BA, University of Auckland, MA (Hons), University of Auckland; PhD (Anthropology), Australian National University
Professor Jon Altman has a disciplinary background in economics and anthropology. From 1983–90 he was a postdoctoral fellow, research fellow and senior research fellow in the Department of Political and Social Change in the HC Coombs Building. From 1990–2010 he was Foundation Director of the Centre for Aboriginal Economic Policy Research (CAEPR) when it was a university centre and then a research professor there till 2015. From 2016–19 Professor Altman was a research professor at the Alfred Deakin Institute for Citizenship and Globalisation at Deakin University in Melbourne where he currently resides.
In 2003, he was elected a Fellow of the Academy of the Social Sciences in Australia.
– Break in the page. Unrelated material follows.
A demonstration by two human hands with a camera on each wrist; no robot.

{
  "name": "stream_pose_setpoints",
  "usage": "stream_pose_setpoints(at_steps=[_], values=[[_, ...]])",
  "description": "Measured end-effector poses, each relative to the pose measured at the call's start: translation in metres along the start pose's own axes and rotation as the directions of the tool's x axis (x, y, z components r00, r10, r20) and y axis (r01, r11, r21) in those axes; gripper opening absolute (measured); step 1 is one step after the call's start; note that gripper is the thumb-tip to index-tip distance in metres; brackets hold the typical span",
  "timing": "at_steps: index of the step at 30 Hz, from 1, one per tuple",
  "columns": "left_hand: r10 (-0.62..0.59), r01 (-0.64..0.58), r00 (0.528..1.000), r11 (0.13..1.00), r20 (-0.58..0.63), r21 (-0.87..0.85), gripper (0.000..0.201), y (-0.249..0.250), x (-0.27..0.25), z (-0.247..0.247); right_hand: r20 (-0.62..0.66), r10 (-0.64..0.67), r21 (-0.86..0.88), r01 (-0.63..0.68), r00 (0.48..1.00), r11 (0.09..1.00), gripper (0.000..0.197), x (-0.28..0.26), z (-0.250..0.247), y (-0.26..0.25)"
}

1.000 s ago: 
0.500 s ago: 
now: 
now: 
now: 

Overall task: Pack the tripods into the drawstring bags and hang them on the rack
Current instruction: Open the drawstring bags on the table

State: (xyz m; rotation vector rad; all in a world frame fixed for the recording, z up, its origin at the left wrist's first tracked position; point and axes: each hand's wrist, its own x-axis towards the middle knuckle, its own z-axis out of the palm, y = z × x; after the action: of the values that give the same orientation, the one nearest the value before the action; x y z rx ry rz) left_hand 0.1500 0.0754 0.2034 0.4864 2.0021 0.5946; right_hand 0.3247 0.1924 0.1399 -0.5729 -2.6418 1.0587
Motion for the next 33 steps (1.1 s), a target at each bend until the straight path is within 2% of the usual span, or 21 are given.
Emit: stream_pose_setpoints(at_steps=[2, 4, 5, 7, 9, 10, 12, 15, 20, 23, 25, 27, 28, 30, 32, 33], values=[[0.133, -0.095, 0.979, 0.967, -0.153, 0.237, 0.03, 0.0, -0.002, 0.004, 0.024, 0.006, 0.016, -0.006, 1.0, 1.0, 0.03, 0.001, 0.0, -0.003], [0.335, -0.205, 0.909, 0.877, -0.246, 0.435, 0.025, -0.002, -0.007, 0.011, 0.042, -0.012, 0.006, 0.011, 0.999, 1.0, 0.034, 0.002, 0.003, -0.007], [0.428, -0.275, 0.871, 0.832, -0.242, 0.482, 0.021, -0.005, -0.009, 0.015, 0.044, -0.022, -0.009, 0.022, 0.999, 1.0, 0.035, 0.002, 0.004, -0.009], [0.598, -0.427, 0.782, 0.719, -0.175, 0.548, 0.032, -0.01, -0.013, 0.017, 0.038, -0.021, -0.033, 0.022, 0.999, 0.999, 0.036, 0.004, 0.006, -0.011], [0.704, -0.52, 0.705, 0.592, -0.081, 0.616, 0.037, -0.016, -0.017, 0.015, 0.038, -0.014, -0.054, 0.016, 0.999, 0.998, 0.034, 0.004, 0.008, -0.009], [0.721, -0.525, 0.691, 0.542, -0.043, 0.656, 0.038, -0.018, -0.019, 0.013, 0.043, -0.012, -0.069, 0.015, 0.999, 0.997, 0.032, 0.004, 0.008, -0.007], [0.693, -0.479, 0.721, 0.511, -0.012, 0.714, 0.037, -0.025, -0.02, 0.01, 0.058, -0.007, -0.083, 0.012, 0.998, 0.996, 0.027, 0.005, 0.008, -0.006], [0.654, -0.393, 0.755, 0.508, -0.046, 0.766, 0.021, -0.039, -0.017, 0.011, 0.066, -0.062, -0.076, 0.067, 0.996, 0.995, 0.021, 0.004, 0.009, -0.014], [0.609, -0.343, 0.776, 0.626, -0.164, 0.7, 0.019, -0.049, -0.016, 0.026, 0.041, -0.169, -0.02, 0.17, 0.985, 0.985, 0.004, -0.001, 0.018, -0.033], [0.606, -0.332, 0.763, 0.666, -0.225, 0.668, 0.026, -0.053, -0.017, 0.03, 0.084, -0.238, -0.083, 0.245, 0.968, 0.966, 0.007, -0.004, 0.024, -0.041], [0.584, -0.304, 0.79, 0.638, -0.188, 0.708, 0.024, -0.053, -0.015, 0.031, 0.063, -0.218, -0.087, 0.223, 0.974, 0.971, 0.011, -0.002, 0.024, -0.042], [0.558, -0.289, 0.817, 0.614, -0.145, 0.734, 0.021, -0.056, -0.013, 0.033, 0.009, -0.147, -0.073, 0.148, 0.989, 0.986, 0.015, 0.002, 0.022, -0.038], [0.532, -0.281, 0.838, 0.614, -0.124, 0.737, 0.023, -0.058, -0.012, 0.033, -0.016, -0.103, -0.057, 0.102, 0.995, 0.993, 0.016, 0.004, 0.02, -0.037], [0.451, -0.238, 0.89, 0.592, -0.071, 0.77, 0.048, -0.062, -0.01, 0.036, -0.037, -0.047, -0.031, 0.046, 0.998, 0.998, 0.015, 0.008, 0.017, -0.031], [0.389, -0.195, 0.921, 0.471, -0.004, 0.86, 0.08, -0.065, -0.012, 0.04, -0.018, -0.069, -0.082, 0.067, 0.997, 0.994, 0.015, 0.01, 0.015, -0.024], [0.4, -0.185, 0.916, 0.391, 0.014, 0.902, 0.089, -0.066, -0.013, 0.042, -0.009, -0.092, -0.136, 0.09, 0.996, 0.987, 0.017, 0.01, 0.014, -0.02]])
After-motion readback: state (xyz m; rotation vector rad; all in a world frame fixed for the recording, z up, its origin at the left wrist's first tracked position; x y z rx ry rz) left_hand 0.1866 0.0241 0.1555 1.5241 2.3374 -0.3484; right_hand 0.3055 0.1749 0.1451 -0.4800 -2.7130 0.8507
He held an ARC Australian Professorial Fellowship between 2008 and 2013 focusing his research efforts on the project ‘Hybrid Economic Futures for Remote Indigenous Australia’. In October 2012, Professor Altman was elected an Honorary Fellow of the Royal Society of New Zealand. In 2017 he was made a Member of the Order of Australia (AM) for significant service to tertiary education as a researcher and administrator, and to the social sciences and Indigenous economic policy.
In 1979 and 1980 he undertook fieldwork for his doctorate in the Maningrida region, central Arnhem Land. Since then Professor Altman has maintained vibrant and diverse research relations with people in this region that he has visited on over 50 occasions. He has also undertaken field research in north Queensland, the Torres Strait, the Kimberleys and Central Australia.
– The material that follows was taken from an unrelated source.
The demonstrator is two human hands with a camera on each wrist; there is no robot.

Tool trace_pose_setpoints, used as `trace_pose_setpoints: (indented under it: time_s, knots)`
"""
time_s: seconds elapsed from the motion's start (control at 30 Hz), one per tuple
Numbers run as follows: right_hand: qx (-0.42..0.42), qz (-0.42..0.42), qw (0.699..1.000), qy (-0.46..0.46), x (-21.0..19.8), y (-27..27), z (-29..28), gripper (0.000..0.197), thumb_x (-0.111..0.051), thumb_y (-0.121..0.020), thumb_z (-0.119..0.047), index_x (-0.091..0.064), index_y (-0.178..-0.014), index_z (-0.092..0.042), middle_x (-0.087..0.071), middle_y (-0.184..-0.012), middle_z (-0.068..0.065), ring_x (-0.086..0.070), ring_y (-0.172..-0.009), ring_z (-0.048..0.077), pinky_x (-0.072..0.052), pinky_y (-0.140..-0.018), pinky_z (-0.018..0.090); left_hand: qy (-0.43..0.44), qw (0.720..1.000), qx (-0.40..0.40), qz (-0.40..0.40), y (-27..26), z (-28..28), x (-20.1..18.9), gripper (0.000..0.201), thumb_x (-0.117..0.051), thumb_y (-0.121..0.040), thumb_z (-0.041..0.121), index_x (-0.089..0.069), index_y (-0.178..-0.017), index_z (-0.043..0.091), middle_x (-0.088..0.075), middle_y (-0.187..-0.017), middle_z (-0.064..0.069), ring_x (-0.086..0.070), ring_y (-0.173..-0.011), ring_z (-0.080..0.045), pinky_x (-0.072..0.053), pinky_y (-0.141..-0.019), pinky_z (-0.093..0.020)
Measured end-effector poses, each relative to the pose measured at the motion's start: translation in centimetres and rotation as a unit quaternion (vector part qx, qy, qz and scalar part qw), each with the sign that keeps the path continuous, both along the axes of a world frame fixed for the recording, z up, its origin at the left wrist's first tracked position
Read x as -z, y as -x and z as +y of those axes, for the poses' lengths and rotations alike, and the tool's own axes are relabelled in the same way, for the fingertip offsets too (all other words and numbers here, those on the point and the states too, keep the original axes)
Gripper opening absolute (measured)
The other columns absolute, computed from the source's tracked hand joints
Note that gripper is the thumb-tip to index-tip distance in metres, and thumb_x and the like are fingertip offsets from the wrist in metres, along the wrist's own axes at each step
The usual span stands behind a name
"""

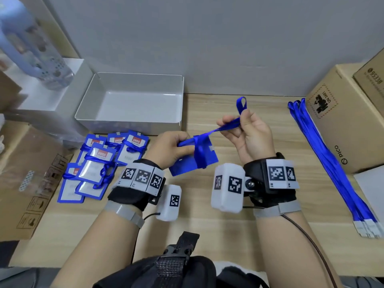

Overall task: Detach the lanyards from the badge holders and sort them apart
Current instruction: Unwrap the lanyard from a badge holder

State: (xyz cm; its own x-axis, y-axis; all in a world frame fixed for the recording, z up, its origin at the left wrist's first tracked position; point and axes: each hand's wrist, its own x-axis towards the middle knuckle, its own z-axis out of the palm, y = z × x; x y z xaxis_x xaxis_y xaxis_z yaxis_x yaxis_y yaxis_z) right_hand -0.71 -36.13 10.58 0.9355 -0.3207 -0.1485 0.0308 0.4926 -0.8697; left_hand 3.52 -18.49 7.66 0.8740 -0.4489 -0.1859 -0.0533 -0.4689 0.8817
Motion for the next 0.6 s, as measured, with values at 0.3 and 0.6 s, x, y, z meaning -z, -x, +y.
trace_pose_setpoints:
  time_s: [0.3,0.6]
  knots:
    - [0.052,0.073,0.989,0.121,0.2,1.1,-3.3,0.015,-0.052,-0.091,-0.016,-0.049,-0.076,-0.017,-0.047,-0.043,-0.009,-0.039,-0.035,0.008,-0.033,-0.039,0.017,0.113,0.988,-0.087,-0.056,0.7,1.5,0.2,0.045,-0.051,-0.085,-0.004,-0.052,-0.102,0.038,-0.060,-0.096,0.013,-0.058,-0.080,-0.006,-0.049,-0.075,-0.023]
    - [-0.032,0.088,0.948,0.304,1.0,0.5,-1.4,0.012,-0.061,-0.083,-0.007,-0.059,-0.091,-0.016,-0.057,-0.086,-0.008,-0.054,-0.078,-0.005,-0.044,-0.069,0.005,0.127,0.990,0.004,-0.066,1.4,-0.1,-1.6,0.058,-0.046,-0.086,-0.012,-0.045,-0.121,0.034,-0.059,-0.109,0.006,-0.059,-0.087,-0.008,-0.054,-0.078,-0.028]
From 2007–2012 he led the major project ‘People on Country, Healthy Landscapes, and Indigenous Economic Futures’ funded by the Sidney Myer Trust.
Professor Altman maintains strong research linkages, especially with the Australian Institute of Aboriginal and Torres Strait Islander Studies (where he has been a member since 1978) and the Jumbunna Indigenous House of Learning at the University of Technology, Sydney. He also regularly collaborates with Aboriginal land councils in the Northern Territory, the Bawinanga Aboriginal Corporation in Maningrida, and the Laynhapuy Homelands Association in Yirrkala. He is currently a director and trustee of the Karrkad-Kanjdji Trust established in 2009; the chair and a director of the Institute of Postcolonial Studies in North Melbourne; a foundation director of Original Power; a director of the Arena Foundation; a director of Uncle Jimmy Thumbs Up; and is the Chair of the Research Committee of the Australia Institute. He also works as an associate editor (commissioning) of Arena.
At the broadest level Professor Altman’s research focuses on social justice and human rights for minority groups globally. More particularly, his research examines appropriate economic development and associated policy for Indigenous Australia; hybrid economy theory and practice; the economic engagement of Indigenous people with the Australian and global economies (especially in mining, tourism, the arts and emerging industries like carbon and solar farming); commercial utilization of wildlife and fisheries; the Indigenous customary economy and its articulations with market capitalism; land rights, native title and Indigenous land and sea management; and theoretical issues in economic and development anthropology
Alternate development; Indigenous cultural and natural resource management; Indigenous economies, Indigenous policies, critical theory, neo-liberalism and the state in relation to marginalised groups; property rights, intercultural governance and the limits of western governance in cross-cultural settings.
Hybrid forms of development and governance and empirical means to document such alternatives in the face of neoliberal hegemony; empirical measures of inputs, outputs and outcomes in diverse economic settings based on primary data collection.